Customer Loyalty Directives and Employee Turnover Intention: A Qualitative Hospitality Industry Study

Customer Loyalty Directives and Employee Turnover Intention: A Qualitative Hospitality Industry Study

Author: 
Lois Burns
Program of study: 
D.M.
Abstract: 
The problem of high employee turnover in the hospitality industry is a critical leadership challenge. The purpose of the qualitative phenomenological study was to explore the lived experience of frontline hotel workers to learn the role of customer loyalty directives on employee turnover intentions. The focus of the study was the determination of the perceptions, reactions, and experiences of frontline hotel employees whose job responsibilities included compliance with customer loyalty directives. Analysis of the research data yielded the emergence of six relevant themes: training, directives, customer orientation, compliance failure consequences, customer complaint experiences, and customer loyalty experiences. The findings of the study are indicative that compliance with customer loyalty directives and hiring employees with high customer orientation did not result in increased turnover intention.

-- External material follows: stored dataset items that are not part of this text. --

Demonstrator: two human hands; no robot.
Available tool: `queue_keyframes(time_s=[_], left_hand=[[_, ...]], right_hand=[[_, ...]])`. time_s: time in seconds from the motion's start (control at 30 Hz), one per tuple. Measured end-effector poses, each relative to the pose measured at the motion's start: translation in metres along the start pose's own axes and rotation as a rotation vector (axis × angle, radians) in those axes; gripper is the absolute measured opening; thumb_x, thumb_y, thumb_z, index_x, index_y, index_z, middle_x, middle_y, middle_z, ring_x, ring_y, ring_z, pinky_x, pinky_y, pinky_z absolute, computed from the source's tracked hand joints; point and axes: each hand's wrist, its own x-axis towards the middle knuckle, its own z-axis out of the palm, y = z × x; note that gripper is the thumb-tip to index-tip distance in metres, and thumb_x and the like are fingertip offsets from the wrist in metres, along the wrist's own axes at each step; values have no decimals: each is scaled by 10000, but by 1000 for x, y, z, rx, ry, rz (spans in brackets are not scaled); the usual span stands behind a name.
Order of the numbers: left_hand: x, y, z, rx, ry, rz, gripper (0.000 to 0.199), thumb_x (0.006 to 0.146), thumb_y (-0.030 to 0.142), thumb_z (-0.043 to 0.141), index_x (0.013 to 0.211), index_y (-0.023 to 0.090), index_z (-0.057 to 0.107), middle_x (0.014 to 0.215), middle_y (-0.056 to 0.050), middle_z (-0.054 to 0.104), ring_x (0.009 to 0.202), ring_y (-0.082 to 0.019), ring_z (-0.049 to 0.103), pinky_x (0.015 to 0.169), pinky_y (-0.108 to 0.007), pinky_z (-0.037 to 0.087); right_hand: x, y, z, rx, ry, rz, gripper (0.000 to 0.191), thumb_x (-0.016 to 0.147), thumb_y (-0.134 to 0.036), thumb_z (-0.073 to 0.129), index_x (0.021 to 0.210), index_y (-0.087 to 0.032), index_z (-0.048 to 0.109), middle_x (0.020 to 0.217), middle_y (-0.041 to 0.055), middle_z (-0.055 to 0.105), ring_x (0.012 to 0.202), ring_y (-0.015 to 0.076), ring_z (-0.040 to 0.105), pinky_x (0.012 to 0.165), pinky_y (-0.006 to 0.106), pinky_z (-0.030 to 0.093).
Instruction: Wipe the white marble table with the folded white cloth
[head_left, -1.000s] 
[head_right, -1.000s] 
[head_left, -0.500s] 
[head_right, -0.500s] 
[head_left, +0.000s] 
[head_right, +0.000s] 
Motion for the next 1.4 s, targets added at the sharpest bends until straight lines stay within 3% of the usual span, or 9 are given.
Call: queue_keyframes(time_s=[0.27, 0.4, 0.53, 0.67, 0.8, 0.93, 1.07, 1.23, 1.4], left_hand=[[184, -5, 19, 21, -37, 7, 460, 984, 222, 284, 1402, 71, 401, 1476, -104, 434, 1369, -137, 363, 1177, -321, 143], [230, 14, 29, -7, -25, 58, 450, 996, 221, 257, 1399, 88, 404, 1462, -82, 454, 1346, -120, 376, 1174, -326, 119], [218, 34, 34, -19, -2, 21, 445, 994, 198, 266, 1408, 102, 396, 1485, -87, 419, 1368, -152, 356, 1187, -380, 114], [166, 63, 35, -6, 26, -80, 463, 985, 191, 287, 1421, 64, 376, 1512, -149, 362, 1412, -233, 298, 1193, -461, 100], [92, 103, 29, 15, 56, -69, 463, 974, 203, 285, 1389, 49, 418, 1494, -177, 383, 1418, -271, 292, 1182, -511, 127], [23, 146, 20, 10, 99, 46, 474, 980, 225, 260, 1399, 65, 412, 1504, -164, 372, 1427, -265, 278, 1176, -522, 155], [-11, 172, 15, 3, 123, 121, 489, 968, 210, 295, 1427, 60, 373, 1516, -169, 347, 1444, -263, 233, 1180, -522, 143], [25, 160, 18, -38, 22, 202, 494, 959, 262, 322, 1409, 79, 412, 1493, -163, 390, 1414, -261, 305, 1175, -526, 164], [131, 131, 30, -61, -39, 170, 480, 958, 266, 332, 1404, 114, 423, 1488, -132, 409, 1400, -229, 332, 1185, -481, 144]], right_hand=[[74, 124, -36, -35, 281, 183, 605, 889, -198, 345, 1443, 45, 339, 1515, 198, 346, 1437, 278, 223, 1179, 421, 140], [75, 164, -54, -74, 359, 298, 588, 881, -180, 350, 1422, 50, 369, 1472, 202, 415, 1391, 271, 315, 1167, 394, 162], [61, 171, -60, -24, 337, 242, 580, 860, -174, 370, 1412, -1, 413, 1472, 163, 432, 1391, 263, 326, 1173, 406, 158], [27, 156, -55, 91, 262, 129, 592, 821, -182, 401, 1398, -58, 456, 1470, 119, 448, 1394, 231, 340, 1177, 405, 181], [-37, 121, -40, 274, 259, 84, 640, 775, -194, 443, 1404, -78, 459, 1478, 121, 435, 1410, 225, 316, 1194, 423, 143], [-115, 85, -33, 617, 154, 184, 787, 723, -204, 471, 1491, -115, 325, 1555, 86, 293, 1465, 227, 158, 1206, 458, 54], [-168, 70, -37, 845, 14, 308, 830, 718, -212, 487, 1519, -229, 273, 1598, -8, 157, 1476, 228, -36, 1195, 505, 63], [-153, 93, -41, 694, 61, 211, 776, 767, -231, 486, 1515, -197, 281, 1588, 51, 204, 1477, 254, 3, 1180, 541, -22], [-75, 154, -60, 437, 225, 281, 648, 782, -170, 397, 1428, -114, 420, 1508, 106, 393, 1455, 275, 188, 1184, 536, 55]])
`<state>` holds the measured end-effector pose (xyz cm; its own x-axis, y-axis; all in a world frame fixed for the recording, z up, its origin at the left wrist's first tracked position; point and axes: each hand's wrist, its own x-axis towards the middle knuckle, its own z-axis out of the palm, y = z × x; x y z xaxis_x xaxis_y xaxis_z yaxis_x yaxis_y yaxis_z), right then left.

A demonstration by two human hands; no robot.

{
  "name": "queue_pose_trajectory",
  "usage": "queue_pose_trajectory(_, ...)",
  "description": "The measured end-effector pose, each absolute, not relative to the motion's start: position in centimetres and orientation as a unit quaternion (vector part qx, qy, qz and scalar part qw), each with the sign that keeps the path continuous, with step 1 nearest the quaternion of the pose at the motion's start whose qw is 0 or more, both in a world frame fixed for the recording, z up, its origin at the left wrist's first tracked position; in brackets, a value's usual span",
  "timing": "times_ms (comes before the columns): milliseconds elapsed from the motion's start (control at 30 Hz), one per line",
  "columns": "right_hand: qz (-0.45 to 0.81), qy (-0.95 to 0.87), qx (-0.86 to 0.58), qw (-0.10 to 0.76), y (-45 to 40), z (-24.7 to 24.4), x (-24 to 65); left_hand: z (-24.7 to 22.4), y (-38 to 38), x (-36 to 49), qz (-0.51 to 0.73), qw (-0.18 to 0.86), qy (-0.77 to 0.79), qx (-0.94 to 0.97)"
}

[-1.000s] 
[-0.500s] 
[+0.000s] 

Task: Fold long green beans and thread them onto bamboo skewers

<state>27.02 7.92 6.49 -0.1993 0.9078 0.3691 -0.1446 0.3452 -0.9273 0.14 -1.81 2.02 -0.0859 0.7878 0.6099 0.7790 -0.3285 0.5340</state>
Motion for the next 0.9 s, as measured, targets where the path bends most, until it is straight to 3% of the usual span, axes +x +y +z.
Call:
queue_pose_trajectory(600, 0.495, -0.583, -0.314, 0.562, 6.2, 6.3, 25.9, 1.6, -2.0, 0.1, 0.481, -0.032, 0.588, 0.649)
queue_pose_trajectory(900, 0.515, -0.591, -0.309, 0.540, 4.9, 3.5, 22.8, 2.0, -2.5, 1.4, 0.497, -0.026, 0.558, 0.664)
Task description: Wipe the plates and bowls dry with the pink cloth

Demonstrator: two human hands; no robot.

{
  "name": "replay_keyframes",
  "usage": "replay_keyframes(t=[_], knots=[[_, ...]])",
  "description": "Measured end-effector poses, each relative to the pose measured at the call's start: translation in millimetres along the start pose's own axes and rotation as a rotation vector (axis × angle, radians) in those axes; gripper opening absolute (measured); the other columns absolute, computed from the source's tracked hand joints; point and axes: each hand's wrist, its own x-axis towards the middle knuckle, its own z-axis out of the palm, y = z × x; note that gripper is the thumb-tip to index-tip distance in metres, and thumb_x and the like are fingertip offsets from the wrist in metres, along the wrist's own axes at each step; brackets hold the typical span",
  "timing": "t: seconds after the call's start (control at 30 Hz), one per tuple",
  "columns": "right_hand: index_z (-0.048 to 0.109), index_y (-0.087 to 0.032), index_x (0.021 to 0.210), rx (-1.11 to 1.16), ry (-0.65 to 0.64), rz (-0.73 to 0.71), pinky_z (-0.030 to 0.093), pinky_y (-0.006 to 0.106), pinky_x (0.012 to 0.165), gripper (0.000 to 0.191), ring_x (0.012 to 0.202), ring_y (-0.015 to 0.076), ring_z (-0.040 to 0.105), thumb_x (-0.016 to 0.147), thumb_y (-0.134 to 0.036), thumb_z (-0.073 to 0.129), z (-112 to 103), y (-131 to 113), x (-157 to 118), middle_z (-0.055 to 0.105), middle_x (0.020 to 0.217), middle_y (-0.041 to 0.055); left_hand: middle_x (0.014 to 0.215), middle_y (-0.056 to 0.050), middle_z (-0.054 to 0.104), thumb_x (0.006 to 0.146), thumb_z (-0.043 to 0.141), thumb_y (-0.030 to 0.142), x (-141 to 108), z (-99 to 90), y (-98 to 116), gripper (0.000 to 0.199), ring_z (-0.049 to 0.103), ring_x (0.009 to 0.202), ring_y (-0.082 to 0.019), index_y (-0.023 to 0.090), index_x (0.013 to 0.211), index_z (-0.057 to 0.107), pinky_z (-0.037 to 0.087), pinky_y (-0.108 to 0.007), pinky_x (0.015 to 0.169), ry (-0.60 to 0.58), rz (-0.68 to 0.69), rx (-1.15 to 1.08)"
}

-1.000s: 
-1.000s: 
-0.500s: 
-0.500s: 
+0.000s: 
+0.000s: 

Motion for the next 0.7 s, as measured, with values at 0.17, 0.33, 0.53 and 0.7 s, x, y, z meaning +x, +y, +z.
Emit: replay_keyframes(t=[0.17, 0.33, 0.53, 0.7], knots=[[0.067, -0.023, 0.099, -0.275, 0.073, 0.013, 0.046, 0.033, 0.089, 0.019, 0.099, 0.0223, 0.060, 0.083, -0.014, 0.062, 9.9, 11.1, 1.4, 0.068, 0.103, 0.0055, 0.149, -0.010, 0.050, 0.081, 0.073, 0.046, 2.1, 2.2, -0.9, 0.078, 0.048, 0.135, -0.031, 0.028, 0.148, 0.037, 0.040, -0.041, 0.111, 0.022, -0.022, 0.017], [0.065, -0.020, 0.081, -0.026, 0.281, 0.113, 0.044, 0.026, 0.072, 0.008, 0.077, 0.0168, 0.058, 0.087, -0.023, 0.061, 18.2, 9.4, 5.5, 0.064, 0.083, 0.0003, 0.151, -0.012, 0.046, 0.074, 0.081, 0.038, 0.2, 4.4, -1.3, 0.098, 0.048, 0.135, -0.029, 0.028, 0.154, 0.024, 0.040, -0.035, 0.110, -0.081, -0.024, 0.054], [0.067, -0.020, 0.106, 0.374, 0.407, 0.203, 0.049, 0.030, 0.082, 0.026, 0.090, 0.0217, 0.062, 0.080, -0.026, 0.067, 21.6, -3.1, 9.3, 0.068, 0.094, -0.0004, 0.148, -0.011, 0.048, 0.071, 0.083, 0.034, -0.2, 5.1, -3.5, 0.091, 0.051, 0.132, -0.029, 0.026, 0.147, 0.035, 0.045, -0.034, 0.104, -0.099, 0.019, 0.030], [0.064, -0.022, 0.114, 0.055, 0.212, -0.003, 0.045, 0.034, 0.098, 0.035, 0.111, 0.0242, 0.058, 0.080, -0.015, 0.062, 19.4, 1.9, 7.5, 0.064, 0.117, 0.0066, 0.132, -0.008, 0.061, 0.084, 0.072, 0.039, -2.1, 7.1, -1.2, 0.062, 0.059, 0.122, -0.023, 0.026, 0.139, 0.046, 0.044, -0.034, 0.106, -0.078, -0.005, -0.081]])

Future research is recommended to consider the perspectives of employees in larger and smaller hotels in other geographic locations and in organizations outside the hospitality industry.
Dedication: 
The achievement of my doctoral degree is due in large part to my husband, Roscoe Burns, who almost from the day we met encouraged me to continue my education. You were steadfast in your support and inspiration when the journey became long and arduous. Without your constant reassurance, I may never have completed this degree. Thank you for loving me when I was not always so lovable and for walking with me toward an even better tomorrow. I also dedicate this dissertation to my children, Alex and Kate, who have grown up while I pursued my education. It has meant so much that you were understanding of all those times that I was unavailable to you because of homework, research, and writing. You always expressed confidence in my abilities – that has been invaluable. Your own academic and professional accomplishments make me very proud to be your mother. To family and friends who too often heard the refrain “I’m sorry, I have to do homework,” thank you for your patience and encouragement. Your tolerance of my absence from events over the years allowed me to concentrate on completing this degree. Now the fun resumes
Acknowledgements: 
With sincere gratitude, I acknowledge the unfailing support and assistance of my mentor and chair of my committee, Dr. Chris Roberts. When I became frustrated and discouraged, you inspired me to complete my research study and dissertation. I long ago ceased counting the number of times you talked me back from the ledge. Thank you for your kind words, enduring confidence, and constant encouragement that enabled me to complete my doctoral journey. I appreciate the efforts of my committee members, Dr. Rich Schuttler and Dr. Ruby Rouse. Through your concerted attention to detail and insightful feedback, you prompted critical thinking and diligent reflection. Your critique challenged me to elevate my expectations to yield my best effort. My cohort was a continual source of support. We shared the trials of the journey and the joys of each success along the way. Your encouraging words strengthened my resolve to achieve the dream. Thank you David Joshua, Matthew Goodwin, Fepi Okti Paramarti, Terresa Bubbers, and Jill Vaughn. My sincere appreciation goes to my friend and supporter, Dori Cook. Your expertise rescued me countless times because you always found a way to solve every problem. Your enduring confidence and friendship carried me through the toughest times. Knowing you has been my good fortune. To the 18 participants who made this research study and dissertation possible, I appreciate your trust in me. I strived to accurately convey your pride, achievement, and frustrations. Telling your story was my pleasure.